Di quest’ultimo è sempre lo scrittore francese che ce ne dà notizia in un’appendice di un’edizione del suo romanzo, contenuta in una raccolta di diciassette volumi pubblicata dal quotidiano Le Siècle a partire dal 1846. L’appendice in questione, intitolata Pierre Picaud: Storia contemporanea, è tutt’oggi consultabile, ma non basta a fugare i dubbi sull’autenticità storica del calzolaio di Nîmes. Stando alle parole di Dumas, ne era venuto a conoscenza attraverso l’opera Mémoires tirés des archives de la police de Paris pour servir à l’histoire de la morale et de la police, depuis Louis XIV à nos jours, edita nel 1838.

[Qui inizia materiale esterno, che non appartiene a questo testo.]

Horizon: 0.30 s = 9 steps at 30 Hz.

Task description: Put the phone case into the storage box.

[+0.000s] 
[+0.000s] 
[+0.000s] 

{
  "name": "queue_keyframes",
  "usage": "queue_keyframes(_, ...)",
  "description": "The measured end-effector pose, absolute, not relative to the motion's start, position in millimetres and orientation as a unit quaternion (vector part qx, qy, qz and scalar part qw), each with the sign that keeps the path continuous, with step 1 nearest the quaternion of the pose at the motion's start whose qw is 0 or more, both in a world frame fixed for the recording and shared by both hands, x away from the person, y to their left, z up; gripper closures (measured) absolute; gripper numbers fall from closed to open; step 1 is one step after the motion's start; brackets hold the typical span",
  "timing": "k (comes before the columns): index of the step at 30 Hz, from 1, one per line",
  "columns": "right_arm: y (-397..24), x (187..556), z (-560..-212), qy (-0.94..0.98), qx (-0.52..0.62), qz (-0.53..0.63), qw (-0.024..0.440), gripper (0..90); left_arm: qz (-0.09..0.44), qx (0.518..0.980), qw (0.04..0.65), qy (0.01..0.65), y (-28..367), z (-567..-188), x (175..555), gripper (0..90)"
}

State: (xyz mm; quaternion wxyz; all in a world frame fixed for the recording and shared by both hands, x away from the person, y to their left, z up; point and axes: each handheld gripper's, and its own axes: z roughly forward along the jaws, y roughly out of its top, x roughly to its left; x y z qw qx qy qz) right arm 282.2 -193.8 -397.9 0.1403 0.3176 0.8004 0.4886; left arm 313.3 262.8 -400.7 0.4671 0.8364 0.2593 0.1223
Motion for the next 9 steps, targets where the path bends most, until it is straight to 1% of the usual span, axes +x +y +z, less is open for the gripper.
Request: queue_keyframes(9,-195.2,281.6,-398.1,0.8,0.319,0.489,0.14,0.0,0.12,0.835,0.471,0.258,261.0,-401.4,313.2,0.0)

L’autore, Jacques Peuchet, lavorava negli archivi della polizia parigina dove fu depositato il testo di padre Madeleine e ricopiò numerosi fascicoli, incluso quello di Pierre Picaud. A questo punto, il dibattito sull’attendibilità della vicenda s’infittisce, perché l’opera uscì postuma e nel 1871 un incendio distrusse gli archivi del fascicolo originale. Vista l’impossibilità di risalire alla fonte, alcuni studiosi hanno ipotizzato che i Mémoires di Peuchet siano opera di Étienne-Léon de Lamothe-Langon, romanziere e falsario francese vissuto a cavallo fra il Settecento e l’Ottocento. Supponendo vera tale attribuzione, il Pierre Picaud di Lamothe-Langon potrebbe essere la versione romanzata di un altro criminale semi-sconosciuto: Gaspard-Étienne Pastorel.

Étienne-Léon de Lamothe-Langon, presunto autore della storia di Pierre Picaud – Immagine di pubblico dominio via Wikipedia

Verità o finzione, personaggio storico o, a sua volta, letterario, sebbene la storia di Pierre Picaud sia tutt’oggi avvolta nel mistero, è indubbio che il calzolaio di Nîmes abbia fornito il suo contributo alla genesi del protagonista di un capolavoro mondiale. Le loro storie sono simili, ma con qualche differenza. Edmond Dantès cercò la vendetta, si accanì contro coloro che avevano calpestato la sua vita e, alla fine, trovò la forza di perdonare Danglars, il principale artefice del complotto. Pierre Picaud, no. Pierre Picaud non perdonò nessuno.